Exercise aim. Each of the entries below should be written out exactly as it reads.

BEGIN Data under study

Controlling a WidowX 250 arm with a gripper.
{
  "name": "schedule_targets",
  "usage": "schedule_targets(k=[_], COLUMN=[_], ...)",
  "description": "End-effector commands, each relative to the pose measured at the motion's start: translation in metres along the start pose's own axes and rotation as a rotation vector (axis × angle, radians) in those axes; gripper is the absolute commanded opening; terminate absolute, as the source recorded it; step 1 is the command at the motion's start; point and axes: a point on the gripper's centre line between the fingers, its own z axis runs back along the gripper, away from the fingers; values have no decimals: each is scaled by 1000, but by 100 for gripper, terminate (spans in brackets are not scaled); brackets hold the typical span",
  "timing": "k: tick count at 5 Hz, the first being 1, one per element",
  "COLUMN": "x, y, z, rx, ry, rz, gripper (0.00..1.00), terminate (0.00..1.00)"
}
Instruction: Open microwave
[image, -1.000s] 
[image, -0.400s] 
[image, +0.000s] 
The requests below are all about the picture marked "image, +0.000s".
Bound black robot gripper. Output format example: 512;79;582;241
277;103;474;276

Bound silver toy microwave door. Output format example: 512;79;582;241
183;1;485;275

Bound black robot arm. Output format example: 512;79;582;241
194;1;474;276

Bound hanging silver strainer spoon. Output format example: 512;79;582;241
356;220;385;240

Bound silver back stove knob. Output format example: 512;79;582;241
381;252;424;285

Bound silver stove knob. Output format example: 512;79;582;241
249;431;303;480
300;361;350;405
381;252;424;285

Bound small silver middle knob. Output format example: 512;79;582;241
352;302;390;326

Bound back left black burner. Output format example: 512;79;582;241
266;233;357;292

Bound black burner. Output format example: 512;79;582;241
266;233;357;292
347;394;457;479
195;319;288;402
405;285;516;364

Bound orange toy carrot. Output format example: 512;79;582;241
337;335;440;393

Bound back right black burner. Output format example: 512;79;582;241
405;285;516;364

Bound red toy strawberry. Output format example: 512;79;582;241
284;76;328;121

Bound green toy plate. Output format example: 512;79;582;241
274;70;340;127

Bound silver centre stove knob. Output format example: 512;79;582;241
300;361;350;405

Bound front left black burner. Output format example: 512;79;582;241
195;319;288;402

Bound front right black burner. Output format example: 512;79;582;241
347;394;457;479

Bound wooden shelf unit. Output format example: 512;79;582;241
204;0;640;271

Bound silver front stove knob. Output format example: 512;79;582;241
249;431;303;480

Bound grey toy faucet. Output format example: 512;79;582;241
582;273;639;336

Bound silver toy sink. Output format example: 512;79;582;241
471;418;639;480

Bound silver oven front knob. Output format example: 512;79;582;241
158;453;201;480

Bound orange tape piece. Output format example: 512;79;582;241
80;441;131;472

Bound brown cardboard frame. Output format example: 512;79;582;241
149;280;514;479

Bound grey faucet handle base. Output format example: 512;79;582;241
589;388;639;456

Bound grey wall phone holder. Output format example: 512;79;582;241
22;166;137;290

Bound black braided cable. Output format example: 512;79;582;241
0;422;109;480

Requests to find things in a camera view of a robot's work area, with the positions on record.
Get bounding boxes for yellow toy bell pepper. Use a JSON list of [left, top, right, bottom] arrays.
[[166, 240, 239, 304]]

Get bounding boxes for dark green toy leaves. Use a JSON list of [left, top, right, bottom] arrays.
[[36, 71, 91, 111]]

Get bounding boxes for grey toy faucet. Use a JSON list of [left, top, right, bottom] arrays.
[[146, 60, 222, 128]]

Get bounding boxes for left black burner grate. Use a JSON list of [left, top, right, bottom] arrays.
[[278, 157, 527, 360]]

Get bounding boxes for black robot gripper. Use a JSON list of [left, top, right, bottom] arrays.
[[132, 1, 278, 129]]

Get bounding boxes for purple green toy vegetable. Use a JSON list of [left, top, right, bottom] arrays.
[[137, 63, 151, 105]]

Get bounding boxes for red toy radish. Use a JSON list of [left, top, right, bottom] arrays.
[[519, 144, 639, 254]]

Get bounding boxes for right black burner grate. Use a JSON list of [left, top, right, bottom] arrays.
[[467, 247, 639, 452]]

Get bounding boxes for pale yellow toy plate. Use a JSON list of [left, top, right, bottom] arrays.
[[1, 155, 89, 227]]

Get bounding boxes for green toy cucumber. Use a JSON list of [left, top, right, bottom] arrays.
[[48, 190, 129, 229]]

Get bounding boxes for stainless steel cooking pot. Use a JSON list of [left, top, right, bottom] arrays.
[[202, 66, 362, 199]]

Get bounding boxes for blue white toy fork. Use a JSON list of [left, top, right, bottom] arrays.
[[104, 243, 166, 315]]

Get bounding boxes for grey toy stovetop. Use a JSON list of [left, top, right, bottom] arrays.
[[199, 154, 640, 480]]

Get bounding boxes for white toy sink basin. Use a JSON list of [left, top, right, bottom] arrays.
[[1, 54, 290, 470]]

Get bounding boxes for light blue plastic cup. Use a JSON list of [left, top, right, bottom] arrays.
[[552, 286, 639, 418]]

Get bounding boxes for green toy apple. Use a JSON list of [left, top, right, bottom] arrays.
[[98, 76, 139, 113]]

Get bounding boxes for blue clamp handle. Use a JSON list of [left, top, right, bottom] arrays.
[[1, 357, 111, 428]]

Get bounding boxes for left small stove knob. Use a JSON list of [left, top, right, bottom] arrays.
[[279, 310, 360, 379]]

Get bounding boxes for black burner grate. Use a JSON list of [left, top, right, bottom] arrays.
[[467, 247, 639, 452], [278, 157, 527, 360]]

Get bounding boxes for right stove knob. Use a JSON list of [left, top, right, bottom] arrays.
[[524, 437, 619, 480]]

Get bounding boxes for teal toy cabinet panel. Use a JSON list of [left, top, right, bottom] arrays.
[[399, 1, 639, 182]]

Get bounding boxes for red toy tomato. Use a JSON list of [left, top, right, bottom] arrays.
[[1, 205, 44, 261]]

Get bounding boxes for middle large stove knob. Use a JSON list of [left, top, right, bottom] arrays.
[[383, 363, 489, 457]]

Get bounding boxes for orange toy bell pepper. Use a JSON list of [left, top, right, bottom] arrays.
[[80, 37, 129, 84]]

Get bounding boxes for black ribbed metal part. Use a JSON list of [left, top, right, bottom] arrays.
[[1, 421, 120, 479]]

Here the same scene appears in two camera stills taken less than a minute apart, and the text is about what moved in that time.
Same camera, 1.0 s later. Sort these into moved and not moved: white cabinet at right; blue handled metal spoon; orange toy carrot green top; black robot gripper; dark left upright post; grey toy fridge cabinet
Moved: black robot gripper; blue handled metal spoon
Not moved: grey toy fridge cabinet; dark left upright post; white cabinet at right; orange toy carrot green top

END Data under study

Answer below.
Controlling a WidowX 250 arm with a gripper.
{
  "name": "schedule_targets",
  "usage": "schedule_targets(k=[_], COLUMN=[_], ...)",
  "description": "End-effector commands, each relative to the pose measured at the motion's start: translation in metres along the start pose's own axes and rotation as a rotation vector (axis × angle, radians) in those axes; gripper is the absolute commanded opening; terminate absolute, as the source recorded it; step 1 is the command at the motion's start; point and axes: a point on the gripper's centre line between the fingers, its own z axis runs back along the gripper, away from the fingers; values have no decimals: each is scaled by 1000, but by 100 for gripper, terminate (spans in brackets are not scaled); brackets hold the typical span",
  "timing": "k: tick count at 5 Hz, the first being 1, one per element",
  "COLUMN": "x, y, z, rx, ry, rz, gripper (0.00..1.00), terminate (0.00..1.00)"
}
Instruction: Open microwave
[image, -1.000s] 
[image, -0.400s] 
[image, +0.000s] 
The requests below are all about the picture marked "image, +0.000s".
Bound black robot gripper. Output format example: 512;79;582;241
277;103;474;276

Bound silver toy microwave door. Output format example: 512;79;582;241
183;1;485;275

Bound black robot arm. Output format example: 512;79;582;241
194;1;474;276

Bound hanging silver strainer spoon. Output format example: 512;79;582;241
356;220;385;240

Bound silver back stove knob. Output format example: 512;79;582;241
381;252;424;285

Bound silver stove knob. Output format example: 512;79;582;241
249;431;303;480
300;361;350;405
381;252;424;285

Bound small silver middle knob. Output format example: 512;79;582;241
352;302;390;326

Bound back left black burner. Output format example: 512;79;582;241
266;233;357;292

Bound black burner. Output format example: 512;79;582;241
266;233;357;292
347;394;457;479
195;319;288;402
405;285;516;364

Bound orange toy carrot. Output format example: 512;79;582;241
337;335;440;393

Bound back right black burner. Output format example: 512;79;582;241
405;285;516;364

Bound red toy strawberry. Output format example: 512;79;582;241
284;76;328;121

Bound green toy plate. Output format example: 512;79;582;241
274;70;340;127

Bound silver centre stove knob. Output format example: 512;79;582;241
300;361;350;405

Bound front left black burner. Output format example: 512;79;582;241
195;319;288;402

Bound front right black burner. Output format example: 512;79;582;241
347;394;457;479

Bound wooden shelf unit. Output format example: 512;79;582;241
204;0;640;271

Bound silver front stove knob. Output format example: 512;79;582;241
249;431;303;480

Bound grey toy faucet. Output format example: 512;79;582;241
582;273;639;336

Bound silver toy sink. Output format example: 512;79;582;241
471;418;639;480

Bound silver oven front knob. Output format example: 512;79;582;241
158;453;201;480

Bound orange tape piece. Output format example: 512;79;582;241
80;441;131;472

Bound brown cardboard frame. Output format example: 512;79;582;241
149;280;514;479

Bound grey faucet handle base. Output format example: 512;79;582;241
589;388;639;456

Bound grey wall phone holder. Output format example: 512;79;582;241
22;166;137;290

Bound black braided cable. Output format example: 512;79;582;241
0;422;109;480

Requests to find things in a camera view of a robot's work area, with the positions on record.
Get bounding boxes for yellow toy bell pepper. Use a JSON list of [left, top, right, bottom] arrays.
[[166, 240, 239, 304]]

Get bounding boxes for dark green toy leaves. Use a JSON list of [left, top, right, bottom] arrays.
[[36, 71, 91, 111]]

Get bounding boxes for grey toy faucet. Use a JSON list of [left, top, right, bottom] arrays.
[[146, 60, 222, 128]]

Get bounding boxes for left black burner grate. Use a JSON list of [left, top, right, bottom] arrays.
[[278, 157, 527, 360]]

Get bounding boxes for black robot gripper. Use a JSON list of [left, top, right, bottom] arrays.
[[132, 1, 278, 129]]

Get bounding boxes for purple green toy vegetable. Use a JSON list of [left, top, right, bottom] arrays.
[[137, 63, 151, 105]]

Get bounding boxes for red toy radish. Use a JSON list of [left, top, right, bottom] arrays.
[[519, 144, 639, 254]]

Get bounding boxes for right black burner grate. Use a JSON list of [left, top, right, bottom] arrays.
[[467, 247, 639, 452]]

Get bounding boxes for pale yellow toy plate. Use a JSON list of [left, top, right, bottom] arrays.
[[1, 155, 89, 227]]

Get bounding boxes for green toy cucumber. Use a JSON list of [left, top, right, bottom] arrays.
[[48, 190, 129, 229]]

Get bounding boxes for stainless steel cooking pot. Use a JSON list of [left, top, right, bottom] arrays.
[[202, 66, 362, 199]]

Get bounding boxes for blue white toy fork. Use a JSON list of [left, top, right, bottom] arrays.
[[104, 243, 166, 315]]

Get bounding boxes for grey toy stovetop. Use a JSON list of [left, top, right, bottom] arrays.
[[199, 154, 640, 480]]

Get bounding boxes for white toy sink basin. Use a JSON list of [left, top, right, bottom] arrays.
[[1, 54, 290, 470]]

Get bounding boxes for light blue plastic cup. Use a JSON list of [left, top, right, bottom] arrays.
[[552, 286, 639, 418]]

Get bounding boxes for green toy apple. Use a JSON list of [left, top, right, bottom] arrays.
[[98, 76, 139, 113]]

Get bounding boxes for blue clamp handle. Use a JSON list of [left, top, right, bottom] arrays.
[[1, 357, 111, 428]]

Get bounding boxes for left small stove knob. Use a JSON list of [left, top, right, bottom] arrays.
[[279, 310, 360, 379]]

Get bounding boxes for black burner grate. Use a JSON list of [left, top, right, bottom] arrays.
[[467, 247, 639, 452], [278, 157, 527, 360]]

Get bounding boxes for right stove knob. Use a JSON list of [left, top, right, bottom] arrays.
[[524, 437, 619, 480]]

Get bounding boxes for teal toy cabinet panel. Use a JSON list of [left, top, right, bottom] arrays.
[[399, 1, 639, 182]]

Get bounding boxes for red toy tomato. Use a JSON list of [left, top, right, bottom] arrays.
[[1, 205, 44, 261]]

Get bounding boxes for middle large stove knob. Use a JSON list of [left, top, right, bottom] arrays.
[[383, 363, 489, 457]]

Get bounding boxes for orange toy bell pepper. Use a JSON list of [left, top, right, bottom] arrays.
[[80, 37, 129, 84]]

Get bounding boxes for black ribbed metal part. Use a JSON list of [left, top, right, bottom] arrays.
[[1, 421, 120, 479]]

Here the same scene appears in two camera stills taken less than a minute apart, and the text is about what moved in that time.
Same camera, 1.0 s later. Sort these into moved and not moved: white cabinet at right; blue handled metal spoon; orange toy carrot green top; black robot gripper; dark left upright post; grey toy fridge cabinet
Moved: black robot gripper; blue handled metal spoon
Not moved: grey toy fridge cabinet; dark left upright post; white cabinet at right; orange toy carrot green top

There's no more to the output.